Measurement Science and Technology ( IF 2.4 ) Pub Date : 2021-05-18 , DOI: 10.1088/1361-6501/abfbac Xiujie Dou 1, 2 , Silvania F Pereira 1 , Changjun Min 2 , Yuquan Zhang 2 , Peiwen Meng 1 , H Paul Urbach 1 , Xiaocong Yuan 2
The sidewall angle (SWA) of a nanostructure exerts influence on the performance of the nanostructure and plays an important role in processing nano-structural chips. It is still a great challenge to determine steep SWAs from far field measurements especially when the SWAs are close to 90. Here, we propose a far-field detection system to determine steep SWA of a cliff-shape step structure on a silicon substrate by combining a split detector with a scanning method. The far-field radiation field is asymmetric due to the scattering of the step structure, and further numerical analysis demonstrates the reliability of this far-field measurement method. In the simulations, two key variables, i.e. the polarization state and the focus position of the incident laser beam, are considered to explore their impacts. By scanning over the structure laterally and longitudinally with both TE and TM polarizations, polarization effects on the far-field occur.
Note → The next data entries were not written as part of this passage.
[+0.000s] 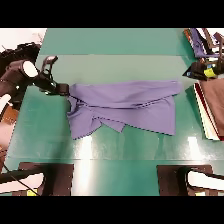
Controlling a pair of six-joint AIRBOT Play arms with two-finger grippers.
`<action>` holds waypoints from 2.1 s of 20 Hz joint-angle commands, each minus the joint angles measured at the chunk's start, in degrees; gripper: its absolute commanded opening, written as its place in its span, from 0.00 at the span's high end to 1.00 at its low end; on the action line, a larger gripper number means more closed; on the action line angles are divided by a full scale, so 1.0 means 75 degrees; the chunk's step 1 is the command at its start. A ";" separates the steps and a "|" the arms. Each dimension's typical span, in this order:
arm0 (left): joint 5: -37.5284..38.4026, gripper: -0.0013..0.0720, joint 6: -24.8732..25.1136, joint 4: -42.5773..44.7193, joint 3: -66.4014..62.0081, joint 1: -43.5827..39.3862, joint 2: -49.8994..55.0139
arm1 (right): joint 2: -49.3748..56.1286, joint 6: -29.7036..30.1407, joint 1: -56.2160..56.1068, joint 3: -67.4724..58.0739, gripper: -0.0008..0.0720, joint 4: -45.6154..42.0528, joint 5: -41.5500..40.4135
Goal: Fold the shirts.
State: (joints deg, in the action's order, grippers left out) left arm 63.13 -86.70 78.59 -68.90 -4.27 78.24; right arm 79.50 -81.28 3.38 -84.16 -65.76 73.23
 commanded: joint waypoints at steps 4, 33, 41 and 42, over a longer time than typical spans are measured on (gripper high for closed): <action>-0.0221 0.30 -0.0248 -0.0353 0.1215 -0.0635 -0.0714 | -0.1518 0.0047 0.0248 0.2034 0.46 0.0003 -0.0656; -0.1122 0.95 -0.0504 -0.0224 0.1606 -0.0804 -0.0778 | -0.1515 0.0784 0.1317 0.7204 0.68 0.2209 -0.0851; -0.0385 0.95 -0.0650 0.0568 -0.0090 -0.0804 -0.3427 | -0.3130 0.0965 0.0892 0.4301 0.96 0.2151 -0.0458; -0.0411 0.95 -0.0705 0.0711 -0.0638 -0.0804 -0.3885 | -0.3442 0.0965 0.0892 0.3555 0.96 0.2136 -0.0565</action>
State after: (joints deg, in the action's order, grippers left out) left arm 58.59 -91.48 80.38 -66.13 -10.31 57.32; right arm 59.35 -74.32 10.55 -46.52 -50.02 69.14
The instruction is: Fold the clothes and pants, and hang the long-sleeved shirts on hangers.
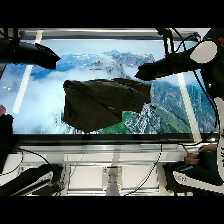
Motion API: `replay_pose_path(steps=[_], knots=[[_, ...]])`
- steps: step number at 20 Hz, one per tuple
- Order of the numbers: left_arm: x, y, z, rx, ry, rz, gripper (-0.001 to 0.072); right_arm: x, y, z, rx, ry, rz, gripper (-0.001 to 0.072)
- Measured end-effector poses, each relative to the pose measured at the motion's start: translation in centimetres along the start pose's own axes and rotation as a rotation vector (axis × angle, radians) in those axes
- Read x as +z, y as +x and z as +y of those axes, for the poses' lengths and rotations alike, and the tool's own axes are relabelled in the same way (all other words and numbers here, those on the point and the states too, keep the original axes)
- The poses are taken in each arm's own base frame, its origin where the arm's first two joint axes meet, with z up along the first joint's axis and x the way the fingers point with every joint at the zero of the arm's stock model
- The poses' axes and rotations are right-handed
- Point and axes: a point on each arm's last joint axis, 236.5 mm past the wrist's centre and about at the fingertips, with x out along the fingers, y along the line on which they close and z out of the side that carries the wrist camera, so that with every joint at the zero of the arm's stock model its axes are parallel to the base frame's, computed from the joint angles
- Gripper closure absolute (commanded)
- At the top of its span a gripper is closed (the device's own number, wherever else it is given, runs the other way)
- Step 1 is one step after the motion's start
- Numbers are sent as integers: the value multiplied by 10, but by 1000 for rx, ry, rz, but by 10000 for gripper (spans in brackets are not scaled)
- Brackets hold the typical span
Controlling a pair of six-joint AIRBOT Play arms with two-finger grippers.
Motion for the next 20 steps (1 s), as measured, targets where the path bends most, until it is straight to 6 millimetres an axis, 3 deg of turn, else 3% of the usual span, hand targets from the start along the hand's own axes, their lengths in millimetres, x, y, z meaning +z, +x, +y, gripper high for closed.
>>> replay_pose_path(steps=[20], knots=[[0,0,0,0,0,0,699,3,0,-1,-6,-1,-14,689]])
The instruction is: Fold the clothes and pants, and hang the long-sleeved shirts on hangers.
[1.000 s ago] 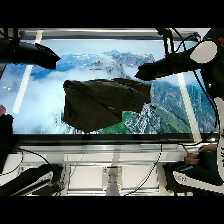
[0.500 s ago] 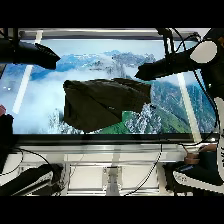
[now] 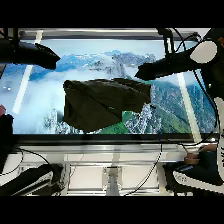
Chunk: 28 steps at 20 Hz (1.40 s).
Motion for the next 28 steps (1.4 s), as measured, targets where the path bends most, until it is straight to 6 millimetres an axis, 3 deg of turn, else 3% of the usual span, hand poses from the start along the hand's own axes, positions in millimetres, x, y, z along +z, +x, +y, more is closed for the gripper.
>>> replay_pose_path(steps=[4,9,12,16,23,24,25,26,27,28], knots=[[0,0,0,0,0,0,699,1,4,-6,-18,3,-12,690],[-8,14,3,-10,-27,36,700,-22,26,-26,-21,84,17,690],[-37,33,7,-22,-66,122,700,-41,36,-44,-12,187,8,691],[-93,64,17,-28,-149,243,700,-75,43,-73,-9,322,3,692],[-183,107,41,7,-451,332,699,-106,45,-94,167,483,-46,687],[-191,112,47,19,-508,328,698,-110,45,-97,168,485,-43,672],[-199,115,52,31,-560,324,671,-112,45,-101,166,489,-47,592],[-207,118,56,41,-600,328,523,-115,45,-104,160,488,-45,358],[-213,121,60,48,-639,329,345,-118,45,-106,155,492,-37,197],[-218,123,62,52,-669,335,340,-121,46,-109,145,500,-31,287]])
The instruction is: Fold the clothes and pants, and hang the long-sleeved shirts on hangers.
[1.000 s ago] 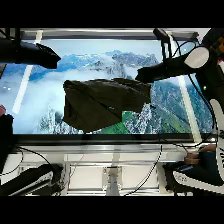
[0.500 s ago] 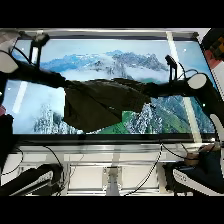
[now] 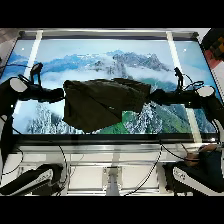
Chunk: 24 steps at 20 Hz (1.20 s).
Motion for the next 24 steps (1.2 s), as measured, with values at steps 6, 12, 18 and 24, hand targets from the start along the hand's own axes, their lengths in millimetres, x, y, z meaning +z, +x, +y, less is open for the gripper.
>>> replay_pose_path(steps=[6,12,18,24], knots=[[-8,11,11,2,-72,29,340,-12,5,-35,-110,121,54,344],[-16,12,10,-4,-84,63,340,-28,34,-54,-67,188,157,344],[-17,13,9,-7,-57,67,345,-31,65,-71,-9,244,202,344],[-11,14,7,-14,-31,40,356,-39,86,-66,10,220,227,688]])
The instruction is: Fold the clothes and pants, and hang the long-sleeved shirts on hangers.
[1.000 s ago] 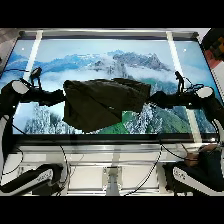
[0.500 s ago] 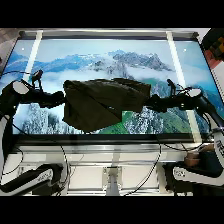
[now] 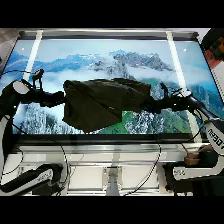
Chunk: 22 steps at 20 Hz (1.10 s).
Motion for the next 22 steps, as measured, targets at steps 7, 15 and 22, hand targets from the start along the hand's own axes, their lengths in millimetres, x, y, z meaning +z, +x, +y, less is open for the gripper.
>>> replay_pose_path(steps=[7,15,22], knots=[[8,0,0,0,8,-35,367,-19,-42,124,312,-163,22,690],[28,-2,2,11,11,-119,368,-77,-165,237,327,-290,-254,690],[44,-4,2,11,5,-185,368,-83,-203,238,261,-146,-436,690]])
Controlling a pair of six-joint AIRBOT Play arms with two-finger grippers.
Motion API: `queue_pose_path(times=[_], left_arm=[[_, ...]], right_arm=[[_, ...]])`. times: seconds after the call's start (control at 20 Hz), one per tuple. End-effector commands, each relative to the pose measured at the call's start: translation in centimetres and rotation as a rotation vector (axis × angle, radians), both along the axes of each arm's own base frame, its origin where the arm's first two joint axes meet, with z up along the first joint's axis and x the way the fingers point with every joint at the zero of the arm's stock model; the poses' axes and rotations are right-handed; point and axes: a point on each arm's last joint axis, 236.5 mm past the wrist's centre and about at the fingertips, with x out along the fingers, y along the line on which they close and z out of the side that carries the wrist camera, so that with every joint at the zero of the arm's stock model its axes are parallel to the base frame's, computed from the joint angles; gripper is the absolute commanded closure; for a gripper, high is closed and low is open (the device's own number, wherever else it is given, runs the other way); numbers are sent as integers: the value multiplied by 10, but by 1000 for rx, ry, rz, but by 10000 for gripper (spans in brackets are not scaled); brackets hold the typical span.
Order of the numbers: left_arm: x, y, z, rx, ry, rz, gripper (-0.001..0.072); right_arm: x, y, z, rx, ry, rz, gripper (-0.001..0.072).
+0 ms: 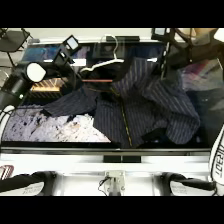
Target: Fold the shirts.
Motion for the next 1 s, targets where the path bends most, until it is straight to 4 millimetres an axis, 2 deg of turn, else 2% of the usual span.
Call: queue_pose_path(times=[0.0, 0.15, 0.25, 0.35, 0.4, 0.45, 0.5, 0.55, 0.65, 0.75, 0.85, 0.95], left_arm=[[-18, 2, -11, 0, 117, -13, 13], [-17, 5, -3, -9, 97, -4, 13], [-6, 19, 23, -77, 46, 72, 20], [9, 56, 50, -195, 23, 226, 33], [14, 79, 51, -278, 59, 335, 33], [16, 104, 41, -365, 137, 462, 33], [13, 121, 22, -438, 228, 566, 32], [9, 130, -3, -517, 327, 639, 31], [-2, 109, -50, -694, 508, 673, 31], [-7, 70, -83, -871, 630, 670, 31], [-4, 24, -96, -986, 691, 628, 31], [2, -20, -97, -1074, 722, 584, 31]], right_arm=[[-10, 15, 5, 20, 23, -1, 624], [-12, 18, 4, 33, 51, -35, 625], [-8, 7, 3, 14, 65, -115, 625], [-8, 2, 7, 8, 52, -149, 625], [-9, 0, 9, 8, 49, -159, 625], [-11, -2, 13, 7, 43, -170, 625], [-12, -3, 15, 7, 41, -182, 625], [-13, -7, 16, 1, 44, -202, 625], [-14, -10, 16, -6, 49, -221, 625], [-16, -10, 15, 0, 68, -233, 625], [-20, -11, 12, -6, 94, -241, 625], [-21, -13, 11, -8, 103, -253, 625]])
These effects show higher sensitivity to steep SWA variation for TM polarization as compared to TE. Furthermore, with a comprehensive longitudinal scanning analysis for the TM polarization case, a feasible focus interval can be optimized to retrieve the steep SWA. As the proposed method is fast, highly sensitive and easy to implement, it provides a powerful approach to investigate the scattering behavior of nanostructures.
中文翻译:
使用偏振敏感的非对称散射确定陡峭的侧壁角
纳米结构的侧壁角(SWA)对纳米结构的性能产生影响,在加工纳米结构芯片中起着重要作用。从远场测量中确定陡峭的 SWA 仍然是一个巨大的挑战,尤其是当 SWA 接近 90 时。 在这里,我们提出了一种远场检测系统,通过结合采用扫描方法的分裂检测器。由于阶梯结构的散射,远场辐射场是不对称的,进一步的数值分析证明了这种远场测量方法的可靠性。在模拟中,考虑了两个关键变量,即入射激光束的偏振态和焦点位置,以探索它们的影响。通过使用 TE 和 TM 极化横向和纵向扫描结构,远场的极化效应发生。与 TE 相比,这些效应对 TM 极化的陡峭 SWA 变化表现出更高的敏感性。此外,通过对 TM 偏振情况的全面纵向扫描分析,可以优化可行的聚焦间隔以检索陡峭的 SWA。由于所提出的方法速度快、灵敏度高且易于实施,它为研究纳米结构的散射行为提供了一种强大的方法。可以优化可行的聚焦间隔以检索陡峭的 SWA。由于所提出的方法速度快、灵敏度高且易于实施,它为研究纳米结构的散射行为提供了一种强大的方法。可以优化可行的聚焦间隔以检索陡峭的 SWA。由于所提出的方法速度快、灵敏度高且易于实施,它为研究纳米结构的散射行为提供了一种强大的方法。